You have enough on your plate right now. Don't stress about "pretending" for other people. Just say 'thank you' if they congratulate you and leave it at that.


----------



## JDPreacher (Feb 27, 2009)

Your situation would be enigmatic if there wasn't someone or something else involved..."I love you but I'm not in love with you" is a precursor for something else.

I might be willing to go out on a limb with your case though and say that possibly, as time has carried on, you've grown apart, that's always possible.

I don't know how stable your marriage was or how close you two were...and what might have happened in the last year or so...all of those things can help to discover what might have happened.

It's good that you are both going to counseling, that may help get things righted and if not, then might help you to understand what went wrong.

As for the milestone, celebrate as much as you can without it being too painful and don't worry about putting on a front for anyone. You don't need to be burdened with that either...

Preacher


----------



## jeanne (Jul 6, 2009)

I think we became parents and stopped being a couple. We had two very active children and spent a lot of time at their activities. With both off to college now I hope we can reconnect as a couple. One of our children had health issues that seem to be behind us now but that was pretty consuming as well.
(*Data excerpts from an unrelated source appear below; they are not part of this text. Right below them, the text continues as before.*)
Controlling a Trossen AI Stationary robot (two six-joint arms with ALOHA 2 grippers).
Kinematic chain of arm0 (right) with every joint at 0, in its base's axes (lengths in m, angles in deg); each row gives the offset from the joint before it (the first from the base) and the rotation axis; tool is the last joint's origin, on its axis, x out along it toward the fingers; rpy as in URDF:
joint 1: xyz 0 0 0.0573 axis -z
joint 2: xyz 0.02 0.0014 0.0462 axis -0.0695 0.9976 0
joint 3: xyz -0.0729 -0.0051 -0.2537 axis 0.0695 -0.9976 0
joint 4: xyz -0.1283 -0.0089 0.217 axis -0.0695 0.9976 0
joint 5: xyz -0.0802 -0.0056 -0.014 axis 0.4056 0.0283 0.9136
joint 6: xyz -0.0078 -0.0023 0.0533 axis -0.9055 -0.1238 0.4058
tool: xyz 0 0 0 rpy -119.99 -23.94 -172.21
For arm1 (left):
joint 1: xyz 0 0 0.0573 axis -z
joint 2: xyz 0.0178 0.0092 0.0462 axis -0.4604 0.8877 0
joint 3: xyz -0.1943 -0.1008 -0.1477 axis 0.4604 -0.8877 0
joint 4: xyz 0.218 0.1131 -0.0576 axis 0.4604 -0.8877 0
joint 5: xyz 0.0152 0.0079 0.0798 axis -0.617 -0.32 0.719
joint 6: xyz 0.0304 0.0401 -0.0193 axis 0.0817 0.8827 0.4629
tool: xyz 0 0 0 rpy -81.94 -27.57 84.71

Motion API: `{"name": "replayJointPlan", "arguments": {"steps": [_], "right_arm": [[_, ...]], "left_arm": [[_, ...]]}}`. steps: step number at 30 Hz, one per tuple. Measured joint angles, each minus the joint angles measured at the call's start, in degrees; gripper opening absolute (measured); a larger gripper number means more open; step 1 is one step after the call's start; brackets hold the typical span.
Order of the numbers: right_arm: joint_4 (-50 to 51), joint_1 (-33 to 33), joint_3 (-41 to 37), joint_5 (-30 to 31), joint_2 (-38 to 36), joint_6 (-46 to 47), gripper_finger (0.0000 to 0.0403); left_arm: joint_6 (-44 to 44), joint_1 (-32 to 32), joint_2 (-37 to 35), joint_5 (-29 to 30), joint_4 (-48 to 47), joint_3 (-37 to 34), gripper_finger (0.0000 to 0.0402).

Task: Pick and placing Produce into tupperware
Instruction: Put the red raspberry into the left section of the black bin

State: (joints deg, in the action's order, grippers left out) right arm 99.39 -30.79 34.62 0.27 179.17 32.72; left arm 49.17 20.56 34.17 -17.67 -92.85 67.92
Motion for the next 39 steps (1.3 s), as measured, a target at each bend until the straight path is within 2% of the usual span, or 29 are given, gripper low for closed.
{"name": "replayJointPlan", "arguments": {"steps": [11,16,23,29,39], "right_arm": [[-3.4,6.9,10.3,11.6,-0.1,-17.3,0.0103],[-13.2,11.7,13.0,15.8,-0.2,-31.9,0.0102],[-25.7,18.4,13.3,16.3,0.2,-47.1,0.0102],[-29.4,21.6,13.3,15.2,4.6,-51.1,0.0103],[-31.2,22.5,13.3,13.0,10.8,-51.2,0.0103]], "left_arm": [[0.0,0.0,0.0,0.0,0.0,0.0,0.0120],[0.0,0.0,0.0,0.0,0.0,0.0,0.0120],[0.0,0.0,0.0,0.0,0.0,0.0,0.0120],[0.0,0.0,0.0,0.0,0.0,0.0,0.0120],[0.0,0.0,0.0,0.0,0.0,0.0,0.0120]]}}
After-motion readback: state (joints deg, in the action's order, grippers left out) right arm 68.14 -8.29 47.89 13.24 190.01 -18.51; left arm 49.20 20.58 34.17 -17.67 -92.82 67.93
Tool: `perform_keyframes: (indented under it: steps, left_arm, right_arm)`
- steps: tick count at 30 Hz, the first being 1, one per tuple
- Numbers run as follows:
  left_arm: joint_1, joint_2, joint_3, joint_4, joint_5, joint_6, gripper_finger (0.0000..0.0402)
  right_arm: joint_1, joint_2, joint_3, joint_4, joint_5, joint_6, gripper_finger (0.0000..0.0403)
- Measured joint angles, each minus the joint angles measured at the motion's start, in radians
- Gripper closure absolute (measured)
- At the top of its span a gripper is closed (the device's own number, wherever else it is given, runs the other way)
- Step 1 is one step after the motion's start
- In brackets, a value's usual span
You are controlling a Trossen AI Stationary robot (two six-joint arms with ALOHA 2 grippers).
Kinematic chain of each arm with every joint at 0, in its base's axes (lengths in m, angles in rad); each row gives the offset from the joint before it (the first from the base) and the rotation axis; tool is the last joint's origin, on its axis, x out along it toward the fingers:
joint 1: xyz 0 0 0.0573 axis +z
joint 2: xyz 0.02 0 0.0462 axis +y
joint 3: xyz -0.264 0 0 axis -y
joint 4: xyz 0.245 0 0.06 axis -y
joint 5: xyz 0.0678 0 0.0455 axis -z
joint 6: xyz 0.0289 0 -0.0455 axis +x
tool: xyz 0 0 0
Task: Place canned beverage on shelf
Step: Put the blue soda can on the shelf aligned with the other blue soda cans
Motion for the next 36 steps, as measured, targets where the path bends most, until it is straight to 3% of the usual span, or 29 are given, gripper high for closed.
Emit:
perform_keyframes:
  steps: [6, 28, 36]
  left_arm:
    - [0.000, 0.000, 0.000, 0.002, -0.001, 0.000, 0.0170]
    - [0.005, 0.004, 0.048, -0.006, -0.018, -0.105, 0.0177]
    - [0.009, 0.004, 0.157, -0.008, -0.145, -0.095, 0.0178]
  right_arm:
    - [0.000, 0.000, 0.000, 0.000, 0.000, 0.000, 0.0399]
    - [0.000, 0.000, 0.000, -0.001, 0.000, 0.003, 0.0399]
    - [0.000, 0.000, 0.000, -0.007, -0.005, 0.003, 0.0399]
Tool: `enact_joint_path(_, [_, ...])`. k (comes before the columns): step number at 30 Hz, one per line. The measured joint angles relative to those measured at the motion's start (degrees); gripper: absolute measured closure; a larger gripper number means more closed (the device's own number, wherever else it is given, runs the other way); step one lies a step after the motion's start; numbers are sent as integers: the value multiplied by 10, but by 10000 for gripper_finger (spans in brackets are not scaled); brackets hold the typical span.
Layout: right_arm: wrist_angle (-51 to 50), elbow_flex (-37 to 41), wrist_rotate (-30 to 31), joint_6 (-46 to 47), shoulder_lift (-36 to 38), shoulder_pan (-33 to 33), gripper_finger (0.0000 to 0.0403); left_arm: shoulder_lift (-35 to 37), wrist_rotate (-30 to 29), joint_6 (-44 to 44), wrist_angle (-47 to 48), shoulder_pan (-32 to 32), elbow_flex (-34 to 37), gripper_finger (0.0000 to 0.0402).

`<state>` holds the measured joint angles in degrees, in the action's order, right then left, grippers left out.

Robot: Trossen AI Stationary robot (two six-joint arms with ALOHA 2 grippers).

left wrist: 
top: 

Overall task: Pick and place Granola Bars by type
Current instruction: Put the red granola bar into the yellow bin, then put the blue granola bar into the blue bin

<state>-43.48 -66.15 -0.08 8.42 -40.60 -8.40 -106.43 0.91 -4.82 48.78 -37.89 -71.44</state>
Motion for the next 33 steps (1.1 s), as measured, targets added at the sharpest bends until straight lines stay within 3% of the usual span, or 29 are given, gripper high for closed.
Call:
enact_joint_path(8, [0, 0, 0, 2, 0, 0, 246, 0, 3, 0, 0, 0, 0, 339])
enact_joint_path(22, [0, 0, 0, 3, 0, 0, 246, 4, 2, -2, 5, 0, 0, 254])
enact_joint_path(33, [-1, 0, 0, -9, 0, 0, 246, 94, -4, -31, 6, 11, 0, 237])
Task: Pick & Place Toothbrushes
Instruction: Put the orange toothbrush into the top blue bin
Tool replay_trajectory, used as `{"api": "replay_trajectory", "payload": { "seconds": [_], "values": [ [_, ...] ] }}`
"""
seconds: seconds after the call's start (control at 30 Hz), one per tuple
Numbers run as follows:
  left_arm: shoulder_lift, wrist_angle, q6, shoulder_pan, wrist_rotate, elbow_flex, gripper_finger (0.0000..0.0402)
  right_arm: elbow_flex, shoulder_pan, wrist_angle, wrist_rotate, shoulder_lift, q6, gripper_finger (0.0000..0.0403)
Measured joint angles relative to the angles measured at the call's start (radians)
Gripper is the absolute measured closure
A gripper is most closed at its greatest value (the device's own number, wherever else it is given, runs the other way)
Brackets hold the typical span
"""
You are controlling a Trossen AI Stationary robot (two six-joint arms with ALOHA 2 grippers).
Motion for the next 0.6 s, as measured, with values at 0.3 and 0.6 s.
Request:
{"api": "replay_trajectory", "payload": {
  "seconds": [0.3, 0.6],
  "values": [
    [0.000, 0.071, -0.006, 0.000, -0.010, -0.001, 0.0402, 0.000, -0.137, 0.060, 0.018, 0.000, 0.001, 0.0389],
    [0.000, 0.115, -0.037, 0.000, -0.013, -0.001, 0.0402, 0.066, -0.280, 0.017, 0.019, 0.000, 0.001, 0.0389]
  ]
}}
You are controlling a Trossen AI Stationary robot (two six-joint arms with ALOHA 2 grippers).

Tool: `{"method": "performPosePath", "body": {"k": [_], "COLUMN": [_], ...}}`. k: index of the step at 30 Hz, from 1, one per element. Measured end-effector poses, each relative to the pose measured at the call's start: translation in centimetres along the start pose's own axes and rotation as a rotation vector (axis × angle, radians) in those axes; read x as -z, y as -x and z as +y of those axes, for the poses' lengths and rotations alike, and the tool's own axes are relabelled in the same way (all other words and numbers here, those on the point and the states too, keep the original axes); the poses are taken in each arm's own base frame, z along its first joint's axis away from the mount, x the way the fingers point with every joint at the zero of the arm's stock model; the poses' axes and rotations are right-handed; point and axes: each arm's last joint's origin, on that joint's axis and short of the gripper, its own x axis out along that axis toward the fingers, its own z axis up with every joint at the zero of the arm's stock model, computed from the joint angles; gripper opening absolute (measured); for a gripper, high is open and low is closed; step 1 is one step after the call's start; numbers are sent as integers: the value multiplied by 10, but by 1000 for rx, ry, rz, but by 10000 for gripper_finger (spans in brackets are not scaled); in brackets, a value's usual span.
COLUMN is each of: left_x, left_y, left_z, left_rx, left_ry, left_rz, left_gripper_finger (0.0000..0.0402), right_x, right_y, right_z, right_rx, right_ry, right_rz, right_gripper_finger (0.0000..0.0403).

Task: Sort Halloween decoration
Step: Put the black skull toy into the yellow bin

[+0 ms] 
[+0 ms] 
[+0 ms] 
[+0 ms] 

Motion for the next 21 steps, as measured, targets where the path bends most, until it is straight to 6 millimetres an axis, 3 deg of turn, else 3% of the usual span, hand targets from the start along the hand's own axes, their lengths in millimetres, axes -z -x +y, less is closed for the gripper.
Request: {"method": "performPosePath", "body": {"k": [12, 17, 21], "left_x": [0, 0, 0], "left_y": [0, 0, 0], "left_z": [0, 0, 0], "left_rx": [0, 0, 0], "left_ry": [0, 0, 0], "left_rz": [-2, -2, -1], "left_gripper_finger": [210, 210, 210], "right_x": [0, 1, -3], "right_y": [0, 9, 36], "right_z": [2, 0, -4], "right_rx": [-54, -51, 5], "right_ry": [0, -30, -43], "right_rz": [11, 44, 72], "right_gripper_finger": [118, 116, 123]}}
We are going away for a few days on our anniversary. I just don't want to have unrealistic expectations. A month ago I anticipated romance; today I'm just hoping to get through without too much disappointment.

Neither one of us has shared this struggle with others (family or friends).


----------



## JDPreacher (Feb 27, 2009)

Well, I have three kids and one on the way and there is 16 years between the oldest and the one coming...and yes, kids can make life very busy. Having one with health issues can add to that I'm sure...

We always have made time for us though...that's the number one priority in a marriage, the marriage comes first...a lot of couples think the kids come first but that's not correct thinking.

As for the romance...make it happen...don't go into it with any expecations outside of having fun, enjoying each others company and doing whatever you feel like doing. Just go into the trip and time together as simply that...something fun.

Preacher


----------



## HELP ME. (Jun 10, 2009)

i am in the same boat (but the husband) and married only ~16 years..... i am here for the kids but now that the kids are somewhat independent I have found that my wife and I really have very little in common and nothing but long silences. 

Unfort, I would not want to to away for a weekend with just her. I don't think it would be fun at all. She thinks this is normal because her parents are still married even after 50 years and that is how their marriage is. No talking, no romance, no love that I can see... just two people that co-exist.... 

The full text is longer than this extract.